=== Records supplied ===

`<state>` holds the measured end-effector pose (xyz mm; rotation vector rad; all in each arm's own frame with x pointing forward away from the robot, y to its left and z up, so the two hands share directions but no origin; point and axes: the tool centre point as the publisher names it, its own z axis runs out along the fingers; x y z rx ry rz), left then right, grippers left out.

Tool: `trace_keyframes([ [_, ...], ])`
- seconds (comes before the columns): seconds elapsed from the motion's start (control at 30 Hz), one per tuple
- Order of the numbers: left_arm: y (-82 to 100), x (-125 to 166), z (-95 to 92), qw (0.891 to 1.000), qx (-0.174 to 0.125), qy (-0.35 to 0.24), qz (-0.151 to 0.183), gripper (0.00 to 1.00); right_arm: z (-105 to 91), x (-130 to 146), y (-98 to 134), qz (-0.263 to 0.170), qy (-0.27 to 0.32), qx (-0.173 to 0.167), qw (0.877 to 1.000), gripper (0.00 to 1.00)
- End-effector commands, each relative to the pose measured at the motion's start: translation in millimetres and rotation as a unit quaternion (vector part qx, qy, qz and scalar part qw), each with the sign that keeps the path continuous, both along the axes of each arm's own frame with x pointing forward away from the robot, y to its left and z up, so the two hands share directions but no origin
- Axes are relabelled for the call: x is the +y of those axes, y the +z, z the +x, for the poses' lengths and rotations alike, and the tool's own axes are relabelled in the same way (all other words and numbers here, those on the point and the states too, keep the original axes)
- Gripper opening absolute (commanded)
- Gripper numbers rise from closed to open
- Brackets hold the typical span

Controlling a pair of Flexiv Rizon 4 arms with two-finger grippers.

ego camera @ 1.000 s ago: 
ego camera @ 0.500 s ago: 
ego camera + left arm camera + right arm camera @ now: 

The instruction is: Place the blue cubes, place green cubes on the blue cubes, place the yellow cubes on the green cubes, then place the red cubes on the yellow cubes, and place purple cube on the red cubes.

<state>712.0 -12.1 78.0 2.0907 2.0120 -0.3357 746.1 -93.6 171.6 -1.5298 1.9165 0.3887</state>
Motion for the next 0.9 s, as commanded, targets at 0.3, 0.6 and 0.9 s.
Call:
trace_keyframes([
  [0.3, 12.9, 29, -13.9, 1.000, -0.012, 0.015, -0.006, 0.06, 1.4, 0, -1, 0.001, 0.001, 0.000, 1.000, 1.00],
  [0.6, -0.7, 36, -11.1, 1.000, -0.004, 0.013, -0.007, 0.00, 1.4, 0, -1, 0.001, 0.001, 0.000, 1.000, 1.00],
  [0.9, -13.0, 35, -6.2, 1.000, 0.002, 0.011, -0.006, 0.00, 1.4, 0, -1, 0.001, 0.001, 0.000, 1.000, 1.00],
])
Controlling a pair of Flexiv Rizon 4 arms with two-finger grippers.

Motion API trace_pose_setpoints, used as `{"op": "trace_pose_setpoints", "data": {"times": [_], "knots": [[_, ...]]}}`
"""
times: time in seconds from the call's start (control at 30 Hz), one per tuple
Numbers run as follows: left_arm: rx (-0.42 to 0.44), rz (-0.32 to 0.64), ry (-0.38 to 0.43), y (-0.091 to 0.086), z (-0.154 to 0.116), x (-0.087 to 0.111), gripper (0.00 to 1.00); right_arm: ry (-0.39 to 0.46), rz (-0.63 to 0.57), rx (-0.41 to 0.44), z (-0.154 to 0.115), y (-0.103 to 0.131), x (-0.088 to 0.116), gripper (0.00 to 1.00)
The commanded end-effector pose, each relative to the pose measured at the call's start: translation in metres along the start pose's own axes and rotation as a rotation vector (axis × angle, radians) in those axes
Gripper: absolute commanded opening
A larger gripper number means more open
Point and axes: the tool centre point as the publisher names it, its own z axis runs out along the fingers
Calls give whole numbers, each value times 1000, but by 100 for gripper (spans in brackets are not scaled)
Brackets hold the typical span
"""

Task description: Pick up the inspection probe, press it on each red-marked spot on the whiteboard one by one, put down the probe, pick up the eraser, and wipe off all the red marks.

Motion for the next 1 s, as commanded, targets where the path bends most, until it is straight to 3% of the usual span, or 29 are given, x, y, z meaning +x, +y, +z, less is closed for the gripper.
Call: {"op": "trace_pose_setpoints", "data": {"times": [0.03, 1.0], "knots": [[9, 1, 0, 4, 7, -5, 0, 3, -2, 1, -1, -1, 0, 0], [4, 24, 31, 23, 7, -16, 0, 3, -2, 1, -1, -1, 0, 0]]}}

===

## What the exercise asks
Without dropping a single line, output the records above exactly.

## Response below
`<state>` holds the measured end-effector pose (xyz mm; rotation vector rad; all in each arm's own frame with x pointing forward away from the robot, y to its left and z up, so the two hands share directions but no origin; point and axes: the tool centre point as the publisher names it, its own z axis runs out along the fingers; x y z rx ry rz), left then right, grippers left out.

Tool: `trace_keyframes([ [_, ...], ])`
- seconds (comes before the columns): seconds elapsed from the motion's start (control at 30 Hz), one per tuple
- Order of the numbers: left_arm: y (-82 to 100), x (-125 to 166), z (-95 to 92), qw (0.891 to 1.000), qx (-0.174 to 0.125), qy (-0.35 to 0.24), qz (-0.151 to 0.183), gripper (0.00 to 1.00); right_arm: z (-105 to 91), x (-130 to 146), y (-98 to 134), qz (-0.263 to 0.170), qy (-0.27 to 0.32), qx (-0.173 to 0.167), qw (0.877 to 1.000), gripper (0.00 to 1.00)
- End-effector commands, each relative to the pose measured at the motion's start: translation in millimetres and rotation as a unit quaternion (vector part qx, qy, qz and scalar part qw), each with the sign that keeps the path continuous, both along the axes of each arm's own frame with x pointing forward away from the robot, y to its left and z up, so the two hands share directions but no origin
- Axes are relabelled for the call: x is the +y of those axes, y the +z, z the +x, for the poses' lengths and rotations alike, and the tool's own axes are relabelled in the same way (all other words and numbers here, those on the point and the states too, keep the original axes)
- Gripper opening absolute (commanded)
- Gripper numbers rise from closed to open
- Brackets hold the typical span

Controlling a pair of Flexiv Rizon 4 arms with two-finger grippers.

ego camera @ 1.000 s ago: 
ego camera @ 0.500 s ago: 
ego camera + left arm camera + right arm camera @ now: 

The instruction is: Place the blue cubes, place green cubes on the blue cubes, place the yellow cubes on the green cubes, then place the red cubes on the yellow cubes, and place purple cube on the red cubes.

<state>712.0 -12.1 78.0 2.0907 2.0120 -0.3357 746.1 -93.6 171.6 -1.5298 1.9165 0.3887</state>
Motion for the next 0.9 s, as commanded, targets at 0.3, 0.6 and 0.9 s.
Call:
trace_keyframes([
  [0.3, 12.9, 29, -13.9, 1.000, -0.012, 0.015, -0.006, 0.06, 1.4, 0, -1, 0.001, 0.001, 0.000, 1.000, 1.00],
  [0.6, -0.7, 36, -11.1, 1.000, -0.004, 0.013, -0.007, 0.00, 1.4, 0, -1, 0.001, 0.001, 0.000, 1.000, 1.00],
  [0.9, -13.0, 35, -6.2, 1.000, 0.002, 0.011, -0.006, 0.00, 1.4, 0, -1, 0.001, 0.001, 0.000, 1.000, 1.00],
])
Controlling a pair of Flexiv Rizon 4 arms with two-finger grippers.

Motion API trace_pose_setpoints, used as `{"op": "trace_pose_setpoints", "data": {"times": [_], "knots": [[_, ...]]}}`
"""
times: time in seconds from the call's start (control at 30 Hz), one per tuple
Numbers run as follows: left_arm: rx (-0.42 to 0.44), rz (-0.32 to 0.64), ry (-0.38 to 0.43), y (-0.091 to 0.086), z (-0.154 to 0.116), x (-0.087 to 0.111), gripper (0.00 to 1.00); right_arm: ry (-0.39 to 0.46), rz (-0.63 to 0.57), rx (-0.41 to 0.44), z (-0.154 to 0.115), y (-0.103 to 0.131), x (-0.088 to 0.116), gripper (0.00 to 1.00)
The commanded end-effector pose, each relative to the pose measured at the call's start: translation in metres along the start pose's own axes and rotation as a rotation vector (axis × angle, radians) in those axes
Gripper: absolute commanded opening
A larger gripper number means more open
Point and axes: the tool centre point as the publisher names it, its own z axis runs out along the fingers
Calls give whole numbers, each value times 1000, but by 100 for gripper (spans in brackets are not scaled)
Brackets hold the typical span
"""

Task description: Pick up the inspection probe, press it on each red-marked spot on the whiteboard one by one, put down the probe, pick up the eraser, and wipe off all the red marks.

Motion for the next 1 s, as commanded, targets where the path bends most, until it is straight to 3% of the usual span, or 29 are given, x, y, z meaning +x, +y, +z, less is closed for the gripper.
Call: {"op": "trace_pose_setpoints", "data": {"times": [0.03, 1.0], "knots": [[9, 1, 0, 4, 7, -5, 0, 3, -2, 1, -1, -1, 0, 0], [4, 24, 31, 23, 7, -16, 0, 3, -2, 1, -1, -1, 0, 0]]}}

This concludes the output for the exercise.